Starting with the line that contains "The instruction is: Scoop" and stopping after the line that contains "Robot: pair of", copy the entries below exactly. Include nothing else.

- - - - - - -

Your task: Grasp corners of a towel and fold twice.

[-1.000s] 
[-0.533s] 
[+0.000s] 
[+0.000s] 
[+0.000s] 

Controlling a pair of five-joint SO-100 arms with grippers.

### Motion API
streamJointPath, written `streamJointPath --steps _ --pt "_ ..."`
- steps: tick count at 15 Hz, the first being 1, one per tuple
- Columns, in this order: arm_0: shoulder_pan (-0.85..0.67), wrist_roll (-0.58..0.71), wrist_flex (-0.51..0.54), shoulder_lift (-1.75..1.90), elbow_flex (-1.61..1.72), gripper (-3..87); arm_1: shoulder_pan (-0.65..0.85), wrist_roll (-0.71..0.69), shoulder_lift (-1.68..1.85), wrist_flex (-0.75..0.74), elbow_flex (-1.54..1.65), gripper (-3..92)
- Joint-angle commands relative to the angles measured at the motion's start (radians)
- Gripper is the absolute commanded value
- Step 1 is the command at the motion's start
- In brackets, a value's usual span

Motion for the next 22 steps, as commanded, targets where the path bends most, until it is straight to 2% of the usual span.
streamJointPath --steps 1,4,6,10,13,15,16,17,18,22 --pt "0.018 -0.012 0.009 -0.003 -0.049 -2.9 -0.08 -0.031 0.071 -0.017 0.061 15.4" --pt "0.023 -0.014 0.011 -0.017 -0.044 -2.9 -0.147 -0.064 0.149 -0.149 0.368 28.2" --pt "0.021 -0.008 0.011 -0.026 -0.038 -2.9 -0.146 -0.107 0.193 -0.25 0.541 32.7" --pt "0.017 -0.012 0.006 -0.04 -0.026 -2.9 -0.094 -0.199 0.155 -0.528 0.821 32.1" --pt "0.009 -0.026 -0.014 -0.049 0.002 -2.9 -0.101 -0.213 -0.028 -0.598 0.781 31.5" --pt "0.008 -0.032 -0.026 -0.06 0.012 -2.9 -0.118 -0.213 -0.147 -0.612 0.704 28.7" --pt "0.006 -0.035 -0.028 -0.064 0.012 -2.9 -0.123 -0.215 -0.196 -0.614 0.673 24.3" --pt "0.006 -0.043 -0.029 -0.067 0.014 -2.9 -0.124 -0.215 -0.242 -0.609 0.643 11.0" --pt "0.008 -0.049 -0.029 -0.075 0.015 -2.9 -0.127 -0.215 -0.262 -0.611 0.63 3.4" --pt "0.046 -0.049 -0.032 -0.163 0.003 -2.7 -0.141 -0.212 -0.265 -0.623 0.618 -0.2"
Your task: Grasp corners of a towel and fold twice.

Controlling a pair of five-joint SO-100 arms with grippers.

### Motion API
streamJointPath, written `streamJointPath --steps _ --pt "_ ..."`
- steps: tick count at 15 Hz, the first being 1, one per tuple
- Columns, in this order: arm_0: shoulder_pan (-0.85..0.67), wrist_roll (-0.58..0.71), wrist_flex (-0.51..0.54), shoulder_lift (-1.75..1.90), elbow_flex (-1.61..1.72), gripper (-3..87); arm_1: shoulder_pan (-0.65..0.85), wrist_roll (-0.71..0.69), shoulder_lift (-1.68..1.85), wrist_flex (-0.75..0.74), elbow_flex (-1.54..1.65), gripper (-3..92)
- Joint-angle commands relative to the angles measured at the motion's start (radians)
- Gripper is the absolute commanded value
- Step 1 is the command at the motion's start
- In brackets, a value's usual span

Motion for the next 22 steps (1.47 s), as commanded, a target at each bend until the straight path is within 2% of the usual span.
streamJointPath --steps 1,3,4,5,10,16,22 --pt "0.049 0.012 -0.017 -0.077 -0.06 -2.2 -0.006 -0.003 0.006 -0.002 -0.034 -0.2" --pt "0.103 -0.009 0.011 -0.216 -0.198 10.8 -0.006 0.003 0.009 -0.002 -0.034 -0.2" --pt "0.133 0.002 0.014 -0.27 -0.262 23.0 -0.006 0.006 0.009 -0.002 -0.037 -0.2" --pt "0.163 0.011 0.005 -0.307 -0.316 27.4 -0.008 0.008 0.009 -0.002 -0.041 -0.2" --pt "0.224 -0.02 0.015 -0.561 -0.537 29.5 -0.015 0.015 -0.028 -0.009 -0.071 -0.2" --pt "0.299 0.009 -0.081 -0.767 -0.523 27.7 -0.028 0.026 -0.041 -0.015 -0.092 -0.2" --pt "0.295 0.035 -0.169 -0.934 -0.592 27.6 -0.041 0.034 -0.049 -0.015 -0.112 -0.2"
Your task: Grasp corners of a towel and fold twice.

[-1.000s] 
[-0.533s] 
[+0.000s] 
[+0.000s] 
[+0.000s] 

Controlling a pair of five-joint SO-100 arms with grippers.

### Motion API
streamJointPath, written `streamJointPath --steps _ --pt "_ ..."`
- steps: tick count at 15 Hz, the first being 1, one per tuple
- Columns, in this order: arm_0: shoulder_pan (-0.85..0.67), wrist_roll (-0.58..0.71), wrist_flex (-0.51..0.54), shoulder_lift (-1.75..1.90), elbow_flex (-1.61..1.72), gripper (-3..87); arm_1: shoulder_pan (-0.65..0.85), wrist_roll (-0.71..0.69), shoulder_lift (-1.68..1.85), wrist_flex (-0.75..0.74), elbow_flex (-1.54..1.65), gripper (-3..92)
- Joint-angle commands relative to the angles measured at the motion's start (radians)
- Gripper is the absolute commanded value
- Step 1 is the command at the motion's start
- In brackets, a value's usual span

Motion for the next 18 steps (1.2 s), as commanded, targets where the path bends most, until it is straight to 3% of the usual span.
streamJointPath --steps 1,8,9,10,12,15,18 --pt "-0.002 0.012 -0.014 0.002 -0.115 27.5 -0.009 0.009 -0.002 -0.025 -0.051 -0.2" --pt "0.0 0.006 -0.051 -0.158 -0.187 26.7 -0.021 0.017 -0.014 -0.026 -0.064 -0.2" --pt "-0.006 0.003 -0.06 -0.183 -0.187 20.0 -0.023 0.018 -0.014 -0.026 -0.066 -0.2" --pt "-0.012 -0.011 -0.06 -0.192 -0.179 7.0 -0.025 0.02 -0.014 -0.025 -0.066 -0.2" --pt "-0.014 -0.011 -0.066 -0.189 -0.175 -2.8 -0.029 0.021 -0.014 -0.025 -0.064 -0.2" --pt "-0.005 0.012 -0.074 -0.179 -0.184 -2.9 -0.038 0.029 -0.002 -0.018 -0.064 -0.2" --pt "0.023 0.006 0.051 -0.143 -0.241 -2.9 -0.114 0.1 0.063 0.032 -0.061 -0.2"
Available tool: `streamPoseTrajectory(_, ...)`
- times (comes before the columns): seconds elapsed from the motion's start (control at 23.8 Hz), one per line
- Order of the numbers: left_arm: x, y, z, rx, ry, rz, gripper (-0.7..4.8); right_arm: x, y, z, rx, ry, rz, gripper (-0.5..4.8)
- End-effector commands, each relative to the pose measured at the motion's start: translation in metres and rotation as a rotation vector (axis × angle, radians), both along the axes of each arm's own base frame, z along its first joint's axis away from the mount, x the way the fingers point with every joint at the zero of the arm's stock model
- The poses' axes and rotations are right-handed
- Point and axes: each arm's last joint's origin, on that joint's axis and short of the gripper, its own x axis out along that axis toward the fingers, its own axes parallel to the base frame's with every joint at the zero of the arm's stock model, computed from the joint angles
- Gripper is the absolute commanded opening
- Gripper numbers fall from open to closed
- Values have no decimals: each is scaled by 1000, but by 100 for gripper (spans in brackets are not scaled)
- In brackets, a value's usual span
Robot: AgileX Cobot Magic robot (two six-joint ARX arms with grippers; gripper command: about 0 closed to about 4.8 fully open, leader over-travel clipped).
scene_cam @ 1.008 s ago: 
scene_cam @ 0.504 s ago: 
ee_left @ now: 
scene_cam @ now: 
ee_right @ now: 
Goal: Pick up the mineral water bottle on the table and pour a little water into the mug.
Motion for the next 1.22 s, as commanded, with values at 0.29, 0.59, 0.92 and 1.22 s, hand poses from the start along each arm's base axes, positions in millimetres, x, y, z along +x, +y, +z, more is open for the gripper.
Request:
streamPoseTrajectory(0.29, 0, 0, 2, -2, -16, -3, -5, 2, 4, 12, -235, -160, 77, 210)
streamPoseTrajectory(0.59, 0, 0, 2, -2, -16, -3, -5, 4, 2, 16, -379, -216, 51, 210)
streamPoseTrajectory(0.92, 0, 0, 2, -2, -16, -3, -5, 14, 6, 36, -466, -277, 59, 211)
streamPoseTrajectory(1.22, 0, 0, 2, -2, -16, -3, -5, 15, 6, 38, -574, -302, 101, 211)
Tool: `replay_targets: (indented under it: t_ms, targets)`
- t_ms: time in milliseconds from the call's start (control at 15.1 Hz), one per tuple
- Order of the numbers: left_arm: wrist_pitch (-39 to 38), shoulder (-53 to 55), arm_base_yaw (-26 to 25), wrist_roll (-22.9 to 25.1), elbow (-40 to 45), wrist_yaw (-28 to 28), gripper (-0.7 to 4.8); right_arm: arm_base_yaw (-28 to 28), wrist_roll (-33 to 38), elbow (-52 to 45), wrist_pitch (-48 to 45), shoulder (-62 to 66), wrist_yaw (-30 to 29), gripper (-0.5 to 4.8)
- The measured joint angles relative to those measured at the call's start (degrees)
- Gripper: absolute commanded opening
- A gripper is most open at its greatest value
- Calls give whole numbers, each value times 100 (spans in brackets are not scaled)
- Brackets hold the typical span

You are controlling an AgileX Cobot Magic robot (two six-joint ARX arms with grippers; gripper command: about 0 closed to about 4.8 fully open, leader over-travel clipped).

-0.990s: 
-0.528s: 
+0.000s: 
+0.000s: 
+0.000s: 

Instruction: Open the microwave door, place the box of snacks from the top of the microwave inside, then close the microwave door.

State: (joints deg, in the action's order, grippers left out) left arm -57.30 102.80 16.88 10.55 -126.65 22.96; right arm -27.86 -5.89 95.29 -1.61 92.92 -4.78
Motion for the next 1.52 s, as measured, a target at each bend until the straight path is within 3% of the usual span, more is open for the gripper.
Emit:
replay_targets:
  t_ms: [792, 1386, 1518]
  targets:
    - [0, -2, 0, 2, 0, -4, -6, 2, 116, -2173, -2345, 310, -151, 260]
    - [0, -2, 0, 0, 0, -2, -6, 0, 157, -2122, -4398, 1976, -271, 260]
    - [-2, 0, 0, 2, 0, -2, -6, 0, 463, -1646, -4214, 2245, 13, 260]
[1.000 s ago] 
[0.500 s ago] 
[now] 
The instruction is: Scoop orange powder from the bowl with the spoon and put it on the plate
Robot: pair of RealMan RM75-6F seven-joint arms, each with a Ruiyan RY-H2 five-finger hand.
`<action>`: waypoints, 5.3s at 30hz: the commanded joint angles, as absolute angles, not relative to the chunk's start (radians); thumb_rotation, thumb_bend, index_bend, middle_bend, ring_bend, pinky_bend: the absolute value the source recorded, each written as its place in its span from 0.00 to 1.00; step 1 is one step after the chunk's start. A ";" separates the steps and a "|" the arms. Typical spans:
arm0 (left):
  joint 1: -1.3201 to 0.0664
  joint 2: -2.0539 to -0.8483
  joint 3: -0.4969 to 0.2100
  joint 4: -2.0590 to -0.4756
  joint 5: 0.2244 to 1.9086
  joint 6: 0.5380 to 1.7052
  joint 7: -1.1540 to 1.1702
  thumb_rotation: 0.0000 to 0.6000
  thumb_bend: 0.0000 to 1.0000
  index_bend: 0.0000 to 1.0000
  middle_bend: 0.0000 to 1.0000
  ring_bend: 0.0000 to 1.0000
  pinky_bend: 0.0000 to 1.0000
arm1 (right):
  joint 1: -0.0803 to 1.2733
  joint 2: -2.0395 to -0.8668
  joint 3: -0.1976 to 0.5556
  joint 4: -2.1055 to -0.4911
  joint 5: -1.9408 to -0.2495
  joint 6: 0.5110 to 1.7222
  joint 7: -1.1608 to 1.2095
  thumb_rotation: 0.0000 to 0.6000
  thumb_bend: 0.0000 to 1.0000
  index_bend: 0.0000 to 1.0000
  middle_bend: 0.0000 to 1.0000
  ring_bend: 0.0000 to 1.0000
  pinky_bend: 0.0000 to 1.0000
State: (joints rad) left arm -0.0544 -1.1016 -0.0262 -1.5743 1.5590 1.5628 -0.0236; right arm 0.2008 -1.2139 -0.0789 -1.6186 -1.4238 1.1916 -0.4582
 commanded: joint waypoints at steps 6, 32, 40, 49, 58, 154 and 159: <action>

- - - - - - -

Answer space –
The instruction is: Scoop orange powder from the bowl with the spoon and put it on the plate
Robot: pair of RealMan RM75-6F seven-joint arms, each with a Ruiyan RY-H2 five-finger hand.

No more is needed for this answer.